Key results of the paper include the identification of long-lived temporal scales within fly behavior that persist across thousands of transitions. This is in contrast to the characteristic decay observed within Markovian models. The authors find that the behavioral dynamics of Drosophila are optimally represented in clusters, which further divide hierarchically as the predictive horizon is extended. The partitioning of behavioral clusters remains highly contiguous in the analyzed space, reinforcing the concept of hierarchy without relying on hierarchical clustering methods.

A treeness metric is used to quantify the degree of hierarchy observed in the cluster representations. The measure demonstrates that predictive representations increasingly resemble hierarchical structures as the number of clusters increases. The paper concludes that fly behavior is organized in a hierarchical manner, providing clarity on longstanding theoretical perspectives in ethology regarding the hierarchical nature of animal behavior.

Implications and Future Directions

The implications of this research are profound, providing a framework for understanding how neural systems might encode behaviors in a hierarchical manner. Given the anatomical hierarchies observed in the motor architecture of other organisms, it is proposed that similar organizational principles might be innate at the neural level in Drosophila. This hints at broader applicability in understanding how behavior is controlled across different species, serving as a foundational principle in neuroethological investigations.

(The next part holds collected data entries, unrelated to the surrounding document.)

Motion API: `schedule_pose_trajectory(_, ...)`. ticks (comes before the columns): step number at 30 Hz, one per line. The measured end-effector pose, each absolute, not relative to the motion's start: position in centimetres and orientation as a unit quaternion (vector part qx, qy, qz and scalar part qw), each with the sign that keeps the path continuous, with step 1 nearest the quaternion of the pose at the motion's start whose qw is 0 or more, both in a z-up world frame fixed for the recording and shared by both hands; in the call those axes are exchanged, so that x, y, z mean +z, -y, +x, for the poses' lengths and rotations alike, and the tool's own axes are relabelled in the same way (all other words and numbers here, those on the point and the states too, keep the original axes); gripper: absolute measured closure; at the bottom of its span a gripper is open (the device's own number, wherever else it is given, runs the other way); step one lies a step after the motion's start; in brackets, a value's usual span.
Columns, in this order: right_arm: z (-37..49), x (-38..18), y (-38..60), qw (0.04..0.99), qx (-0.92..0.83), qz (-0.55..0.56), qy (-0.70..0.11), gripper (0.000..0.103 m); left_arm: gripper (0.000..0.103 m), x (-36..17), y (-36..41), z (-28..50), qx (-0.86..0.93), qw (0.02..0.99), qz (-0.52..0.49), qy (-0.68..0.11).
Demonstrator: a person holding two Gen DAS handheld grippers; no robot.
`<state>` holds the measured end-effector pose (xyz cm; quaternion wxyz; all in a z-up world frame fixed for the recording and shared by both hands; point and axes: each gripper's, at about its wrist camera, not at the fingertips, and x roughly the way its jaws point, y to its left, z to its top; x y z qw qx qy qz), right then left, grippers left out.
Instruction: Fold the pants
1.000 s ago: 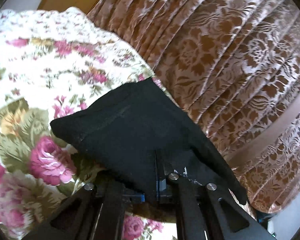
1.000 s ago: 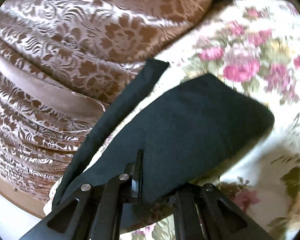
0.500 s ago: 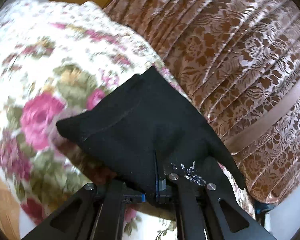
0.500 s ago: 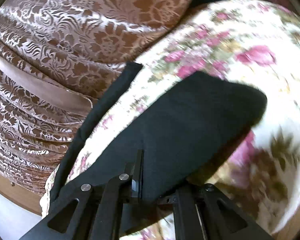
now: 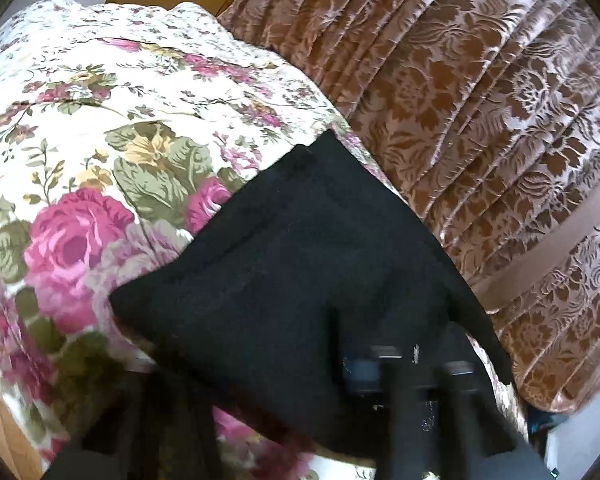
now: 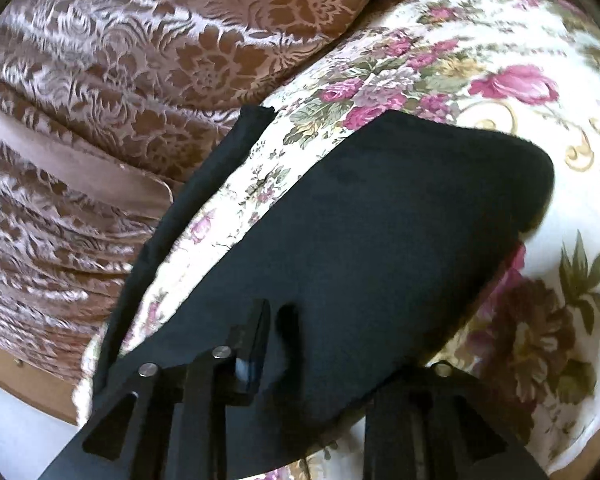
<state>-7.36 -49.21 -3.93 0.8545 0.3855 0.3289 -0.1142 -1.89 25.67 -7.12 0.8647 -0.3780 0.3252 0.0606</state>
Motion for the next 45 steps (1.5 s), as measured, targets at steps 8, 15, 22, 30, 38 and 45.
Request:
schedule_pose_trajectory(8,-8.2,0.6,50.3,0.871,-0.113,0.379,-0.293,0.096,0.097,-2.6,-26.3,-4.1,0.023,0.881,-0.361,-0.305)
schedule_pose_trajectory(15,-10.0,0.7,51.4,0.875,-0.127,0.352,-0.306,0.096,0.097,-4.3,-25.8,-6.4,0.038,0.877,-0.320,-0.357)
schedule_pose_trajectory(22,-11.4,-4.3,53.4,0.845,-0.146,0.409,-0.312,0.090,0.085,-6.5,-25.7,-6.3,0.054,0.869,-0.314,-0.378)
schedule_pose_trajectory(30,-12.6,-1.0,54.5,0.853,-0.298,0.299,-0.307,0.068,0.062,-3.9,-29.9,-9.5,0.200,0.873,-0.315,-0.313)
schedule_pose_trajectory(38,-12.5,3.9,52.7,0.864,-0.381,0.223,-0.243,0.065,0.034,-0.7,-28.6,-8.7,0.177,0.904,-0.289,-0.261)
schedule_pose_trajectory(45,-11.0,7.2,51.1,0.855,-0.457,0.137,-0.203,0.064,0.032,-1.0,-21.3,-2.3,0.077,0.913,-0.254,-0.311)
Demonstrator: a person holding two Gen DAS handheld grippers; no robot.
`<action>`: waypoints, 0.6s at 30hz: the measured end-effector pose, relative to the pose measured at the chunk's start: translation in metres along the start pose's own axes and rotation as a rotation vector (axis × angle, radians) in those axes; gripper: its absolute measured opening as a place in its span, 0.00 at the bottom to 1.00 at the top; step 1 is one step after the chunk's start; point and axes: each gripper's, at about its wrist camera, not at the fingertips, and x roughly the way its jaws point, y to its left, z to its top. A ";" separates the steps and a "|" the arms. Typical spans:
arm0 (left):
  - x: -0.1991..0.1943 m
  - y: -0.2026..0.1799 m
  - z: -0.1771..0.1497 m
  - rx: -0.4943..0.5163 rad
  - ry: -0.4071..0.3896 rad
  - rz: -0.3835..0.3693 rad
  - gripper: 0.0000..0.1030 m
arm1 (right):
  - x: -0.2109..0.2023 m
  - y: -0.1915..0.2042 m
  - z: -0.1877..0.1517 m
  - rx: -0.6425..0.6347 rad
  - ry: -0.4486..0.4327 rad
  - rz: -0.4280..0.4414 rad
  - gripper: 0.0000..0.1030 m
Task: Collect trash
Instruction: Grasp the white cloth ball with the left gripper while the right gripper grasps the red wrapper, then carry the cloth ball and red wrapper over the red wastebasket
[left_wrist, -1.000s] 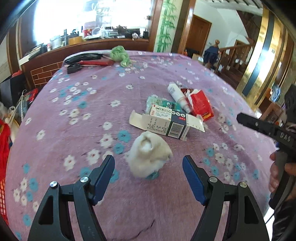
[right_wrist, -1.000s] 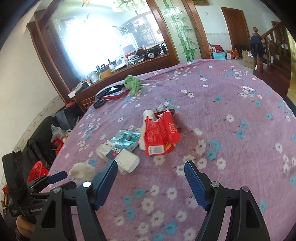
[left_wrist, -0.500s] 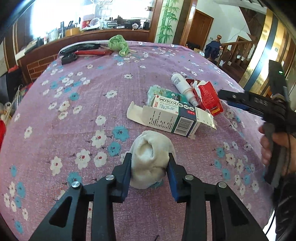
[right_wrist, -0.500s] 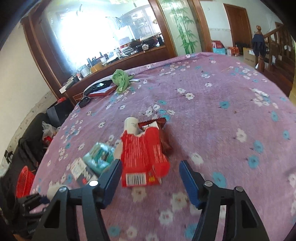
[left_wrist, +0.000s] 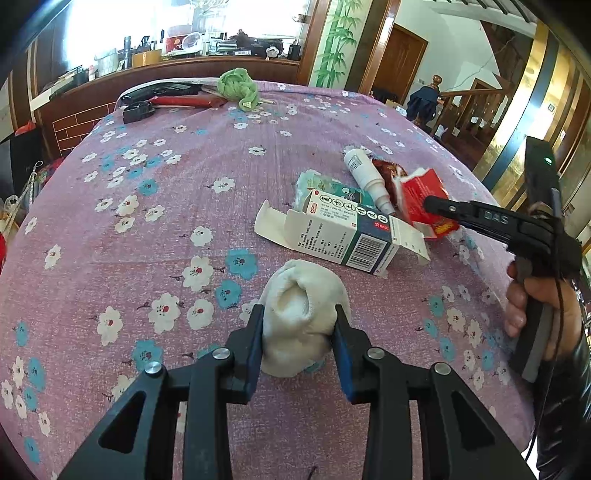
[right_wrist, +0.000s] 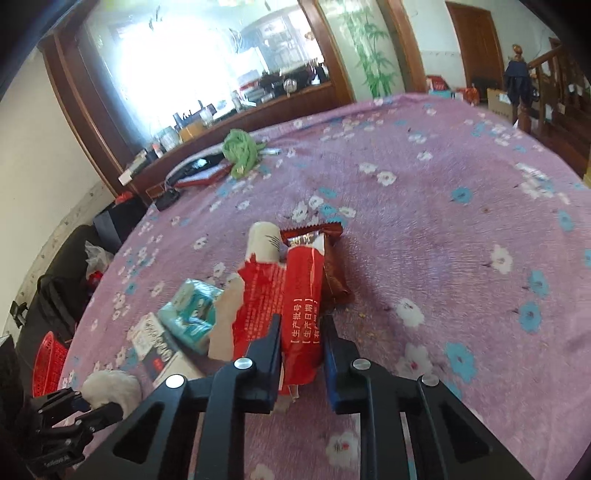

Future research may delve into the neural circuits that support such hierarchical behavior, potentially uncovering novel details about the mechanistic underpinnings of motion control and adaptive response systems in biological organisms. Further developments in unsupervised learning techniques are likely to enhance the capability to explore complex behavioral patterns more efficiently, refining predictive models in artificial intelligence through biologically inspired mechanisms.

Conclusion

The paper on Drosophila behavior provides a sophisticated analysis of behavioral dynamics, showcasing a strong methodological approach to uncovering the intricate hierarchical nature of animal actions over extended time scales. By demonstrating non-Markovian behavior and optimal prediction through hierarchical clustering, the research highlights a critical aspect of ethological theory, paving the way for deeper exploration into the neural and behavioral mechanisms that govern such complexity across varied biological systems.